|Publication number||US8123568 B2|
|Application number||US 13/014,368|
|Publication date||Feb 28, 2012|
|Filing date||Jan 26, 2011|
|Priority date||Dec 11, 2007|
|Also published as||CA2643952A1, CN101491437A, CN101491437B, EP2071672A2, EP2071672A3, EP2071672B1, EP2645485A1, EP2645485B1, US7892017, US20090149084, US20110117793|
|Publication number||014368, 13014368, US 8123568 B2, US 8123568B2, US-B2-8123568, US8123568 B2, US8123568B2|
|Inventors||Peter Meyer, Kathleen Tremblay, Joseph R. Shoum, Frank Cable, Mark Tauer, David Selvitelli, Warren Copp|
|Original Assignee||Tyco Healthcare Group Lp|
|Export Citation||BiBTeX, EndNote, RefMan|
|Patent Citations (38), Classifications (13), Legal Events (1)|
|External Links: USPTO, USPTO Assignment, Espacenet|
This application is a divisional of pending U.S. application Ser.

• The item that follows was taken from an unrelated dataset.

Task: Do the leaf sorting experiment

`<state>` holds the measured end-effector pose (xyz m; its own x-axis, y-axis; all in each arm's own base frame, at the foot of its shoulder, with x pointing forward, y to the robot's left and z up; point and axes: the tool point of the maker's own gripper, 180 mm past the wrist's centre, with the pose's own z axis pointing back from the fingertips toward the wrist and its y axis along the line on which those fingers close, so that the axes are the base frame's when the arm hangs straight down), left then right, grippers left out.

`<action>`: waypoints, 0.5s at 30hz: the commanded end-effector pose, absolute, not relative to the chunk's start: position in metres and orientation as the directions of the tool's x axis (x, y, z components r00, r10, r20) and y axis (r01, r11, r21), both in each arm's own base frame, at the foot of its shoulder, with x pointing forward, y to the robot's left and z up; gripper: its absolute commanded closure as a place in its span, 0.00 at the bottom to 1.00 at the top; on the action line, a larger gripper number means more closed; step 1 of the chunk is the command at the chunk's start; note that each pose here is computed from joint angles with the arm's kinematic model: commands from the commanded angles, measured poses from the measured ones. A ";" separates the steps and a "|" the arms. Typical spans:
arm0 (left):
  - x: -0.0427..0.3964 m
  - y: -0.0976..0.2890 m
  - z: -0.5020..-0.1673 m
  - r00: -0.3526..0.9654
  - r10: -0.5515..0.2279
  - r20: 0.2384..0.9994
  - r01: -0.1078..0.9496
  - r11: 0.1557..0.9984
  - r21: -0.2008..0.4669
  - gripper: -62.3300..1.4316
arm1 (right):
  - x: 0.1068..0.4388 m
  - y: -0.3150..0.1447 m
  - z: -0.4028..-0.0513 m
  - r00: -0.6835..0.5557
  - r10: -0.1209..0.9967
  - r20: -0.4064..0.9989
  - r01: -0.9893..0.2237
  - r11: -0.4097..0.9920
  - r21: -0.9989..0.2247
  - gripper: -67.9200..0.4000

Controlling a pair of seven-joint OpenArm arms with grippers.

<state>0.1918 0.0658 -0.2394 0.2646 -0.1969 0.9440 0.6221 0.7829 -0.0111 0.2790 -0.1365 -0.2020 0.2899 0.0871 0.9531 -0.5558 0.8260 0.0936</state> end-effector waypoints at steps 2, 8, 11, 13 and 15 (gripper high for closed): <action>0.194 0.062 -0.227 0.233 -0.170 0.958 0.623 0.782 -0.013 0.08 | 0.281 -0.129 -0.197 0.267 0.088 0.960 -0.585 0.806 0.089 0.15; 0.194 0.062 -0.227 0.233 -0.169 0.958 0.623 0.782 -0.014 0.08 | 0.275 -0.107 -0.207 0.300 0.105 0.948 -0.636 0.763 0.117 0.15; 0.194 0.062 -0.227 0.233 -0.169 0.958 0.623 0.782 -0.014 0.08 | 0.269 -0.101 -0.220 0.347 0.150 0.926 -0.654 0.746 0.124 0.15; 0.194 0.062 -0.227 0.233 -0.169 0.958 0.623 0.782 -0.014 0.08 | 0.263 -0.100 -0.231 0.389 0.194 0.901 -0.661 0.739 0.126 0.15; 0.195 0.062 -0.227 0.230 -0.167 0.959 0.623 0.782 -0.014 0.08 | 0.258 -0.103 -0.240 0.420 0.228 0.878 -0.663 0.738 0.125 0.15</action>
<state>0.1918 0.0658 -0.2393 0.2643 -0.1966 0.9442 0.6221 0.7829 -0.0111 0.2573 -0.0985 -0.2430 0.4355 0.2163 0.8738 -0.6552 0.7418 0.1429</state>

No. 12/332,565 filed Dec. 11, 2008, which claims priority to and the benefit of U.S. Provisional Application Ser. No. 61/012,817 filed Dec. 11, 2007, the entire contents of which are incorporated herein by reference.
1. Technical Field
The present disclosure generally relates to biomedical electrodes and, in particular, relates to various biomedical electrode connectors each for effecting an electrical connection between an electrode on a patient and an electro-medical device.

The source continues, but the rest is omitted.